**What needs to be done:** The answer should be an exact copy of the lines from the one with "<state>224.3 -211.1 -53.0" through the end of the listing below, with no other lines.

**Dataset content:**
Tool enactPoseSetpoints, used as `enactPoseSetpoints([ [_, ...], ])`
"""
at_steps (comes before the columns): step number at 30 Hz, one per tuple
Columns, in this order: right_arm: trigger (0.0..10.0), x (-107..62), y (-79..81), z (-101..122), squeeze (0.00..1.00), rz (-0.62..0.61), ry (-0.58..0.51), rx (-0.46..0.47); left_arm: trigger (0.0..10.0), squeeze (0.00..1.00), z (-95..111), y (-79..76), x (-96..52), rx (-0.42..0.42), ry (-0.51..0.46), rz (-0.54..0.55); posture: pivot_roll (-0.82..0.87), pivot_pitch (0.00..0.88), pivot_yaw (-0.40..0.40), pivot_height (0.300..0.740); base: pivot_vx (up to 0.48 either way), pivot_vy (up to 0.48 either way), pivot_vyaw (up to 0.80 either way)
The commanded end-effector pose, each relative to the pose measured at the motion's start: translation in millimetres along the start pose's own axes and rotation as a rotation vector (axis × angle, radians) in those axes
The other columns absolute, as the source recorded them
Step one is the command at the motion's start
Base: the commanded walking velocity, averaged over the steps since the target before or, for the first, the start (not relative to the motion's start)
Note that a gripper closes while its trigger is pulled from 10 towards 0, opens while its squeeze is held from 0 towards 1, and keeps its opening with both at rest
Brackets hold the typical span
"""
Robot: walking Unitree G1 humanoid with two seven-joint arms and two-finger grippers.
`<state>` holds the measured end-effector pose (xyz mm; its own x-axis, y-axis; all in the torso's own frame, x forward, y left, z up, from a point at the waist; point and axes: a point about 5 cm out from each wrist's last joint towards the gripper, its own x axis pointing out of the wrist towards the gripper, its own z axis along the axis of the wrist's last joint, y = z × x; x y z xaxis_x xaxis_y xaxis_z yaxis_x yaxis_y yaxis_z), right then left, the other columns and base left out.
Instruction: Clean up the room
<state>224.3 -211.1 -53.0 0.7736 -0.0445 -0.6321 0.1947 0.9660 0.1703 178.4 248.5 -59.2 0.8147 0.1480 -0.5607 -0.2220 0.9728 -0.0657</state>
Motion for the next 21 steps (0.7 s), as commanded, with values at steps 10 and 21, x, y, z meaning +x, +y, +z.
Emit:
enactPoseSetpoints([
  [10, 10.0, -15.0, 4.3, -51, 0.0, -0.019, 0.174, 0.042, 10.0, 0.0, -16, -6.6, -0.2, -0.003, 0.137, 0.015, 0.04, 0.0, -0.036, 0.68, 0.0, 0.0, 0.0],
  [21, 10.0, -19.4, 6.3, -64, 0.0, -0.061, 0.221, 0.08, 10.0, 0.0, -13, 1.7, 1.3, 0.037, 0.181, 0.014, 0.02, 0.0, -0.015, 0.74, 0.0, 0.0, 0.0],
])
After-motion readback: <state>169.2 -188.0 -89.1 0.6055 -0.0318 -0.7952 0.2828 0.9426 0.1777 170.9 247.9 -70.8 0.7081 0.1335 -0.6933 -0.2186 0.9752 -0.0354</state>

**Answer to this problem:**
<state>224.3 -211.1 -53.0 0.7736 -0.0445 -0.6321 0.1947 0.9660 0.1703 178.4 248.5 -59.2 0.8147 0.1480 -0.5607 -0.2220 0.9728 -0.0657</state>
Motion for the next 21 steps (0.7 s), as commanded, with values at steps 10 and 21, x, y, z meaning +x, +y, +z.
Emit:
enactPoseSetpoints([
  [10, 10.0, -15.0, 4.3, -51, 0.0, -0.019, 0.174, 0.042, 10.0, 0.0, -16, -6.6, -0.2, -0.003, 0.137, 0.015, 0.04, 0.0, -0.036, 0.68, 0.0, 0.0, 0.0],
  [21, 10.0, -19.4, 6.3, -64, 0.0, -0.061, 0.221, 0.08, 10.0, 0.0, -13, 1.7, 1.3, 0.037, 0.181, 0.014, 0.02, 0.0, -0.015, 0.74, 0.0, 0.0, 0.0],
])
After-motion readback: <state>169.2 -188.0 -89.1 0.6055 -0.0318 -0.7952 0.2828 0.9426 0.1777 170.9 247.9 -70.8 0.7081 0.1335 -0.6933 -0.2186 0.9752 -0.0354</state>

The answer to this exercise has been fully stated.